In 2009, Google suggested a solution to make AJAX based apps crawlable, and that did its job well until October 2015, when it was deprecated by the issuer.  

The reason for this deprecation is simple – Google has taught its crawlers to understand pages that use JavaScript to present content to viewers. So now all single page apps are indexed by Google without any additional coding. Great news!

If you are aware of the main principles of search engine optimization, you’ve probably guessed that a single page can rank higher because there are more opportunities for inbound links.

Inbound links are an important ranking factor for Google. Multi-page websites may link a lot to different pages inside the website, and this means the authority of the website is divided between multiple pages. But, for a single-page app, all sources link to a single page, and the website ranks better.

Even though SPAs didn’t use to be a good solution for SEO-dependent websites, those times are now gone. When you follow all the tips for technical SEO, single-page apps can consistently outrank their multi-page competitors.

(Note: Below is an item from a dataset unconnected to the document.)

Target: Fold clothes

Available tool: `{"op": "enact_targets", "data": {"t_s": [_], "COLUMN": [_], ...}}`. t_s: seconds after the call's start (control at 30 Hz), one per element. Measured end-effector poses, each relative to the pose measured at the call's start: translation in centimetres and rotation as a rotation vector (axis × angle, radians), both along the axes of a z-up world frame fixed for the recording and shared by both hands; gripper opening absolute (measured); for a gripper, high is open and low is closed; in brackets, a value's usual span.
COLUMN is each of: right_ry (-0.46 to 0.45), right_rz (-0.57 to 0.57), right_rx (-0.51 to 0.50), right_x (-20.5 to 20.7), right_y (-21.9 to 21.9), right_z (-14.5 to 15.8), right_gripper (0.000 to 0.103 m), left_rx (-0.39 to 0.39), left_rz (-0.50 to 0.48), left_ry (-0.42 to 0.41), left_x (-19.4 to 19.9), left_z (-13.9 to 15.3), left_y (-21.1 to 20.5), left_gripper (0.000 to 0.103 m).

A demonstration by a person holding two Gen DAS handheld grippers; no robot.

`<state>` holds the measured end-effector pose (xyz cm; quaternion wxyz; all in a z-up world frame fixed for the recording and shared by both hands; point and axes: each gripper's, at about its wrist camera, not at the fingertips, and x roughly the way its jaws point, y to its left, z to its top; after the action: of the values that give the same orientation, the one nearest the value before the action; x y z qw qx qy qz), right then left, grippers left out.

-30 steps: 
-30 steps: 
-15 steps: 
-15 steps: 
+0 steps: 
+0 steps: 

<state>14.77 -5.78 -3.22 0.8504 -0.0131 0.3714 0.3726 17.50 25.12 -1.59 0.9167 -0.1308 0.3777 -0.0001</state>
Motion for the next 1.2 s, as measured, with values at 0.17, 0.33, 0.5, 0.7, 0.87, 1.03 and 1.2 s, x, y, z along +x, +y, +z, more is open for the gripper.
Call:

JavaScript dependent website

Single page applications function via JavaScript, which dynamically renders the page right in the browser. But this doesn’t mean that a user who disabled JavaScript in his browser, will be unable to see your website at all.

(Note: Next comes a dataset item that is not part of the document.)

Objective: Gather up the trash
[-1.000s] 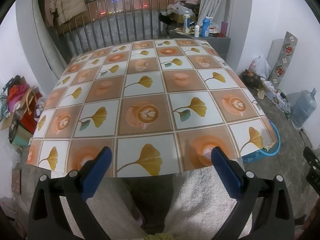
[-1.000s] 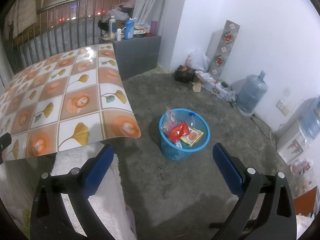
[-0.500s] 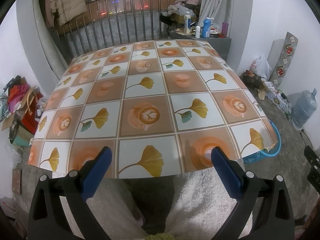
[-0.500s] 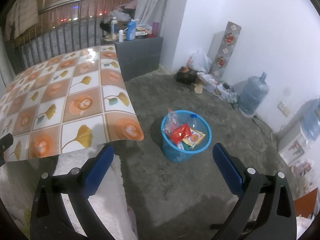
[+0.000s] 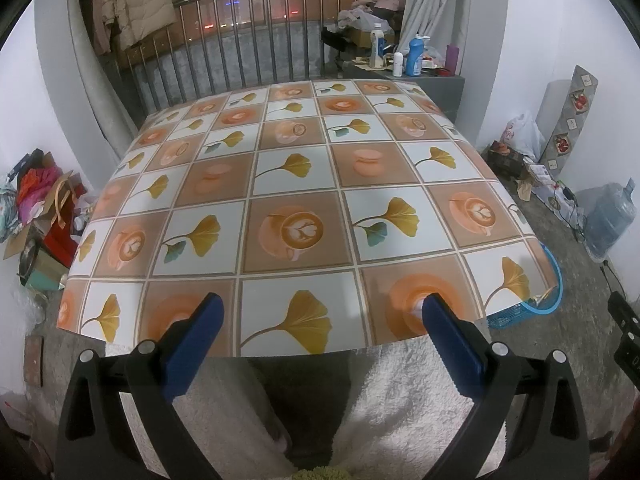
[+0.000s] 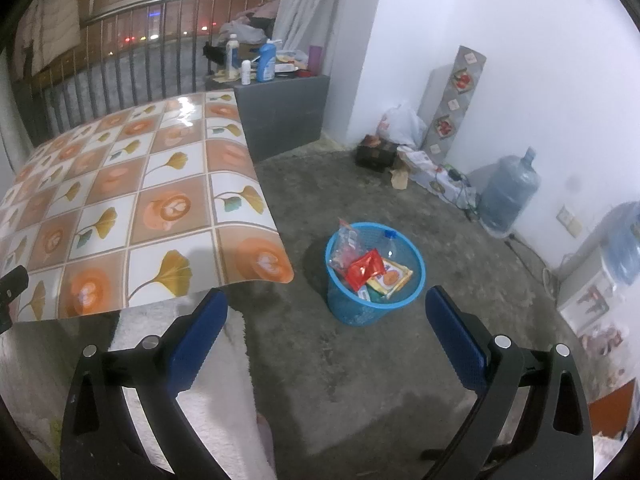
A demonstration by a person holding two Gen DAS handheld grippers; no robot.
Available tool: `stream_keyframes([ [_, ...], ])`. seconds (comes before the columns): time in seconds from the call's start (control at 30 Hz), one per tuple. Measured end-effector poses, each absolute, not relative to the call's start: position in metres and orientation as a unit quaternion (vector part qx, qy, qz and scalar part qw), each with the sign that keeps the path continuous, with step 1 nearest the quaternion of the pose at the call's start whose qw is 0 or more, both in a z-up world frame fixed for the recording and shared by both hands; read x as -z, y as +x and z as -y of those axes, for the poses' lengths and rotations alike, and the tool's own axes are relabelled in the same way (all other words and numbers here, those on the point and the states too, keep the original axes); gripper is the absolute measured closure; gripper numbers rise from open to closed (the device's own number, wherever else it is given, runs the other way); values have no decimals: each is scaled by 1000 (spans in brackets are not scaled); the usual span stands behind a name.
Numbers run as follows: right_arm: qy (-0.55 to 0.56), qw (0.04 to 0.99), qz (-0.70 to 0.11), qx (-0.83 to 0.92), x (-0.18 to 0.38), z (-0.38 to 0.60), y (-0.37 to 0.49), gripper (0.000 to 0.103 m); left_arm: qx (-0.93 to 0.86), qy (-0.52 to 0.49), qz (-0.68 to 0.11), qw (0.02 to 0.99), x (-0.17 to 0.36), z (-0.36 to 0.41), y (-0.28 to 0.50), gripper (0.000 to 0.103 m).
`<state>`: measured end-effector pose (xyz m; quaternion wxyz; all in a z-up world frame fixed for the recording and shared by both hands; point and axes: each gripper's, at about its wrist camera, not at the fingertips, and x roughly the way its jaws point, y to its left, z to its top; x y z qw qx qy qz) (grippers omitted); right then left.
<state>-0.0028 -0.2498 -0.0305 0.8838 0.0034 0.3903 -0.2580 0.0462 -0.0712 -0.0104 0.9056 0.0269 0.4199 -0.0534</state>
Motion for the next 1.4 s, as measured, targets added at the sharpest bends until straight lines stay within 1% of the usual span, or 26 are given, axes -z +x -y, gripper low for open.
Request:
stream_keyframes([
  [1.4, 4, 884, -389, 260, 32, 247, -3, 8, 52, 27, -420, 906, 10, 68, 46, 6],
])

Disabling JavaScript was a trend some years ago since JS was considered a security threat. And that was actually true. JavaScript made web apps vulnerable to different treats like XSS, for example, which stole cookies and forced the user to take app actions he never intended to. Many users simply gave up on JavaScript to keep their computers safe, even though that wasn’t the best solution.

Users also disabled JavaScript in their browsers to avoid annoying advertising or due to high technical device requirements. Many devices at that time were not powerful enough to run JS-heavy apps.

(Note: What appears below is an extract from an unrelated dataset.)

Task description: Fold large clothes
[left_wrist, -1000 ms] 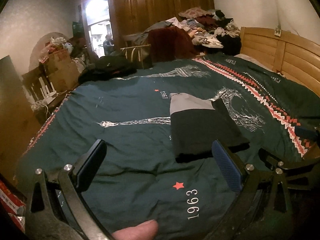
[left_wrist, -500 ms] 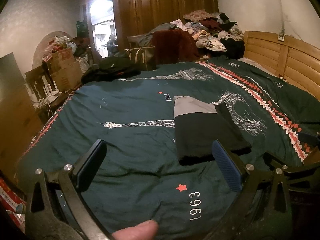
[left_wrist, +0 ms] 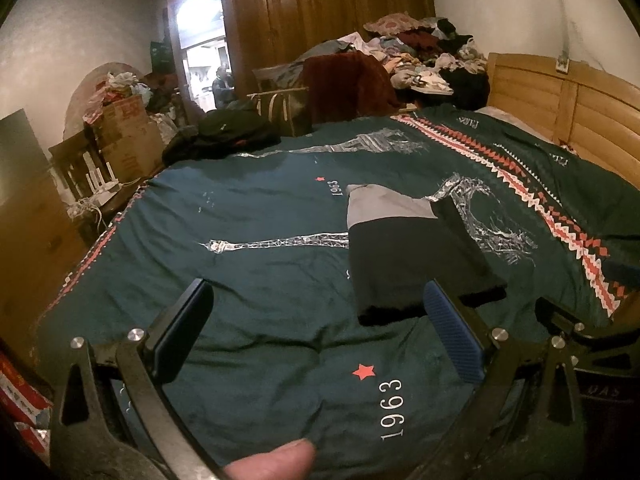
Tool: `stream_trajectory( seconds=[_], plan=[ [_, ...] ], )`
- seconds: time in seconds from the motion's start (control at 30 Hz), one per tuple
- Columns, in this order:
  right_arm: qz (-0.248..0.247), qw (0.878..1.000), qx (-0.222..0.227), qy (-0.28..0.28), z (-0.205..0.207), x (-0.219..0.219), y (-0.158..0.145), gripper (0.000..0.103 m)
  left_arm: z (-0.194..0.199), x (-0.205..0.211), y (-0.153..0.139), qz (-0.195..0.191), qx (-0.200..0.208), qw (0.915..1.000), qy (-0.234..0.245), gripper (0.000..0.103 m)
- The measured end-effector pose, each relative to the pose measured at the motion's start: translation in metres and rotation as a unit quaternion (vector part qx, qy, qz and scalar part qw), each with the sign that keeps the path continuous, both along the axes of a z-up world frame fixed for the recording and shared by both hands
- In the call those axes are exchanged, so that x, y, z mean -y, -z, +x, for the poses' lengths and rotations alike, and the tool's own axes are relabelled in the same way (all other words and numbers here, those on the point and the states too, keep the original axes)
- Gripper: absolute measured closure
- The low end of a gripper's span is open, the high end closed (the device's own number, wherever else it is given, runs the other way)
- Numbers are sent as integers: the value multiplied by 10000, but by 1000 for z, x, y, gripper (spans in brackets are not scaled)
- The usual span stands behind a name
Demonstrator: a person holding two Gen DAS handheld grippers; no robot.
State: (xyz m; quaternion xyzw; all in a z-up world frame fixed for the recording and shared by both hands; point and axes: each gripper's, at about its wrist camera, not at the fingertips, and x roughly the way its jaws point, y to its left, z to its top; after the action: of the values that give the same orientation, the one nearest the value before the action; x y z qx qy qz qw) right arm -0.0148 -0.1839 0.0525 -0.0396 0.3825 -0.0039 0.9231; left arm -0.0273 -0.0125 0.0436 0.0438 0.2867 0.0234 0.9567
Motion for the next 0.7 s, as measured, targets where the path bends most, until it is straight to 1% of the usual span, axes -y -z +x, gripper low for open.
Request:
stream_trajectory(
  seconds=[0.37,0.7],
  plan=[
    [-32,9999,-135,79,2,5,10,0,3,4,8,23,-170,9998,71,0],
    [-7,9997,-225,125,2,9,15,0,3,10,10,52,-208,9997,120,0]
  ],
)
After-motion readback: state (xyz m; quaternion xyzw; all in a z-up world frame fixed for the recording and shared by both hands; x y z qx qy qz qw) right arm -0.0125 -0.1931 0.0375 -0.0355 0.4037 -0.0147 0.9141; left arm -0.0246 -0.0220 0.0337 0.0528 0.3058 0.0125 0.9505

But the situation has changed dramatically. Today, almost every device can execute JS files, modern adblockers successfully fight annoying popups, and progressive antivirus software protects computers without the need to sacrifice anything.

At the end of 2016, Blockmetry published fresh statistics on JS disabled internet traffic. The company claims that only 0.2% of users worldwide have JS turned off in their browsers. The numbers vary depending on different regions. In Taiwan and China, for example, the average percentage is higher but still low, at 2.3% and 1.9%.

So, if your project targets an Eastern Asian market, you might want to think twice before implementing an SPA. There’s a danger that 1 in 50 users won’t be able to access your website.

Among European countries, Finland had the highest rate – 1% of the whole Internet traffic there has JavaScript disabled.  

But even so, the worldwide average rate of 0.2% proves there is no reason to fear JavaScript disability unless you target countries with higher rates.

Linking to the current page state

One of the main reasons users fear SPAs is their perceived inability to share a link to something they currently see on the screen. Link sharing works perfectly with multi-page websites, where you can link to any page without any issues. But in SPAs, this can prove an issue, since there is only one single page and all page states are displayed under one link.

Users are used to sending links to friends and colleagues or bookmarking pages to open later. Single-page apps seem to undermine this behavior.

But this problem can be solved. SPAs can work perfectly with deep links. They are used to link directly to a piece of content on a given page. To implement deep links for AJAX, the “#” or a so-called “hash” is used. The initial aim of a hash is to link to the anchor tag on the same page, which usually refers to subtitles.

As a result, website visitors will be able to save a particular page state as a bookmark or share the direct link.

As you can see, single-page apps aren’t faultless. However, all their issues are minor and can be easily solved with the right approach.